I compiled SC without QT in order to run sclang headless. In this case I can pump up the number of synths to 4000, resulting in a ps CPU load of 85% in sustained operation. At that load I start to get a few xruns every now and then (I added a line in the xrun callback in SC to also have them reported in the console). This is the kind of behaviour I was expecting and which I get with pd and my test client.

So it all seems to have to do with GUI code interrupting the audio processing.

1 Like

Something funny about DSP load indicators. With a not powerful nor configured laptop, 256 buf size, I have 5%+ DSP load in jack with nothing running, if I run the yes command alone in a terminal it goes down to 2%+ …why?

LOL, I get xruns purely from starting jackd with 64 sample frames and 2 periods, without even a single client connected; that scripts is all green but inotify and RT kernel. Any pointers for hassle free installation of RT kernel on Debian?

Regarding performance IDE vs terminal - without particular knowledge of the internals, I would be surprised if the GUI threads interfered with the scsynth audio thread - it’s an entirely independent process. I would guess that perhaps the system just runs a number of additional threads when the IDE is used. Perhaps this can be observed with top or something similar?

Great that you have narrowed it down! I wonder how hard it would be to fix the underlying issue. I suppose everyone would prefer the GUI lagging over having an xrun, but I still don’t understand why the two would even be connected (unless the two share a CPU core and that core is at 100%).

What is also curious in the case of Pd is that the load displayed in Jack is minimal as compared to SC.

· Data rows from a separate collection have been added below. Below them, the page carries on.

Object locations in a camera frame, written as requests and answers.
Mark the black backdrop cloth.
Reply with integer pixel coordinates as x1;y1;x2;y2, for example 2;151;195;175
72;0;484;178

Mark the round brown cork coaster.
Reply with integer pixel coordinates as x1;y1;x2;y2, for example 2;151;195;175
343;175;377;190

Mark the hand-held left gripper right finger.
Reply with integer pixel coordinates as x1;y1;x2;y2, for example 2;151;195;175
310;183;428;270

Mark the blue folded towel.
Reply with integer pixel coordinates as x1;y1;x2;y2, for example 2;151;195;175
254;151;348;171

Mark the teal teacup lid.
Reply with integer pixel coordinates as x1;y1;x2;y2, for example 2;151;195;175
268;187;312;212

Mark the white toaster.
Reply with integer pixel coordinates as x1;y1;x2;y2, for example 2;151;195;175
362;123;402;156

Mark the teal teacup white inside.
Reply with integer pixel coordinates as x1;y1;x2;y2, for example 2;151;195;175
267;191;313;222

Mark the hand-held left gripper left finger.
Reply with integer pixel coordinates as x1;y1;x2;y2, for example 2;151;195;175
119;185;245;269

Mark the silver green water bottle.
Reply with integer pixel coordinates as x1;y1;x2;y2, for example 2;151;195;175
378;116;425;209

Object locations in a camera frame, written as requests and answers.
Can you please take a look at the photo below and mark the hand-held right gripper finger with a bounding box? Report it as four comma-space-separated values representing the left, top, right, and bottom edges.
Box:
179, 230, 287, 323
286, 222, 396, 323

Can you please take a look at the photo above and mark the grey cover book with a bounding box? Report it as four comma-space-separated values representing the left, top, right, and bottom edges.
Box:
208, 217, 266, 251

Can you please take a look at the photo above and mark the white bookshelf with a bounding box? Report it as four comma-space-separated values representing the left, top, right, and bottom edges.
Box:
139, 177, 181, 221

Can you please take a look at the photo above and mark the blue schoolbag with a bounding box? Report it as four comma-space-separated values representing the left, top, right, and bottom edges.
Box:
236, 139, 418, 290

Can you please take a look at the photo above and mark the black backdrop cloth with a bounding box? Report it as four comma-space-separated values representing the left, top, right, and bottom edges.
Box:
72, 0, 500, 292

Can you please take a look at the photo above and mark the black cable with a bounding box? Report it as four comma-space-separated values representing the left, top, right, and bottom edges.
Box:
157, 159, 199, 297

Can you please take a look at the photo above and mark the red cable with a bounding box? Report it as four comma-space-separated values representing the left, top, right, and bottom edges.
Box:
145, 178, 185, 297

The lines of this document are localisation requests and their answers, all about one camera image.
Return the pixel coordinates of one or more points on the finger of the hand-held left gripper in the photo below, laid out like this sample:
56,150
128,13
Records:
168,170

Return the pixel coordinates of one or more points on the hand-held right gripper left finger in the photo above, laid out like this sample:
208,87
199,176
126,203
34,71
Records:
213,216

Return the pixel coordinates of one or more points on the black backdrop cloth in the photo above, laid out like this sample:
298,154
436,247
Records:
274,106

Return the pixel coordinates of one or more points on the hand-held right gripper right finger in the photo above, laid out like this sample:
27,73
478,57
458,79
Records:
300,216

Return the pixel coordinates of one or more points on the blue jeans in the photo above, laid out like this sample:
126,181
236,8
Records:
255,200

This would also have implications for running multiple servers to make use of several cores right? If the load is kept out of Jack adding parallel processes should be fine, but if the load is somehow shared more with Jack then maybe expanding to multiple servers wouldn’t yield the desired outcome if Jack itself acts as a bottleneck.

@eckel

Can you post the top output of all relevant threads (scsynth, sclang and scide)? Then we can have a look at the thread priorities.

@ludo

Jack clients run independently from the Jack server.

Jack clients run independently from the Jack server.

So the difference between how Jack reports its load for puredata and SuperCollider has no real practical implication, it is just reported differently?

I have explained the load difference here: SuperCollider on Linux - #30 by Spacechild1

Turbo boost, sorry for the noise.

Now I can see (with everything green except preemption) DSP peaks and xruns starting at 40~50% (onboard sound card) and 50%60 (external sound card)[1] constant cpu load in one core thread. With 256 or 512 buffer size is the same behavior, 40~50% cpu gives xruns. But I can’t confirm if the IDE is the issue, I have the same behaviour running a script from the terminal.

[1] Everything is configured the same and the test is the same, the usb devices in my laptop seem to require more cpu.

I have seen this with some plugins running with wine, low cpu and some xruns, it would be nicer if that wasn’t the case, and I don’t like my laptop.